= Task prompt =
From the data, return each line holding the word "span".

= The data =

######

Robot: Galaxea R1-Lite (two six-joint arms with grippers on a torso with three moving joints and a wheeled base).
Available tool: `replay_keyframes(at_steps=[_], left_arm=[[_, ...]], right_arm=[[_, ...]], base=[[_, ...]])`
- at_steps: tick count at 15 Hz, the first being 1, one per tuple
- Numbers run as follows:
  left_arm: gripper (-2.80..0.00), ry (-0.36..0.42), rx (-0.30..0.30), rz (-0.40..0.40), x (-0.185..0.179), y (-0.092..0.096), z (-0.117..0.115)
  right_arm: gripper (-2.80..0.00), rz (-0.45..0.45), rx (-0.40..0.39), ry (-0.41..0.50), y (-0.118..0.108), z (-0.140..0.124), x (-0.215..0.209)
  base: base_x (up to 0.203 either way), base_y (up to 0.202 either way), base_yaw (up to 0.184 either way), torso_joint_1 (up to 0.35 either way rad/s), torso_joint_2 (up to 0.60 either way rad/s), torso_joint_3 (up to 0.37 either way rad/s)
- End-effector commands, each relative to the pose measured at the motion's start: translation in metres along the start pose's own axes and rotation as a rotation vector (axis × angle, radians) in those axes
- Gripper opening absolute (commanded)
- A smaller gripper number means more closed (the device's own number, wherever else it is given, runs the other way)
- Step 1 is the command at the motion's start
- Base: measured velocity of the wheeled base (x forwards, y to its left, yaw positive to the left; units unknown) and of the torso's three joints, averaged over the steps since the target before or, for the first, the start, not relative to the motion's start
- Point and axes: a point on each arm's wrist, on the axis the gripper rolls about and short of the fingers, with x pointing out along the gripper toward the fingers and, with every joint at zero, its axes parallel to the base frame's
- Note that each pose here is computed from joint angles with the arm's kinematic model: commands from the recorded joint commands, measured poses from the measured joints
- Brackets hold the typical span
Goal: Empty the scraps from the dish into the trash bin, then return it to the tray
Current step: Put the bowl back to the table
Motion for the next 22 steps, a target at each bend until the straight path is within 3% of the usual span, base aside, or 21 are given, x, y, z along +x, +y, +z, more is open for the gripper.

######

= Answer =
- Brackets hold the typical span
Motion for the next 22 steps, a target at each bend until the straight path is within 3% of the usual span, base aside, or 21 are given, x, y, z along +x, +y, +z, more is open for the gripper.

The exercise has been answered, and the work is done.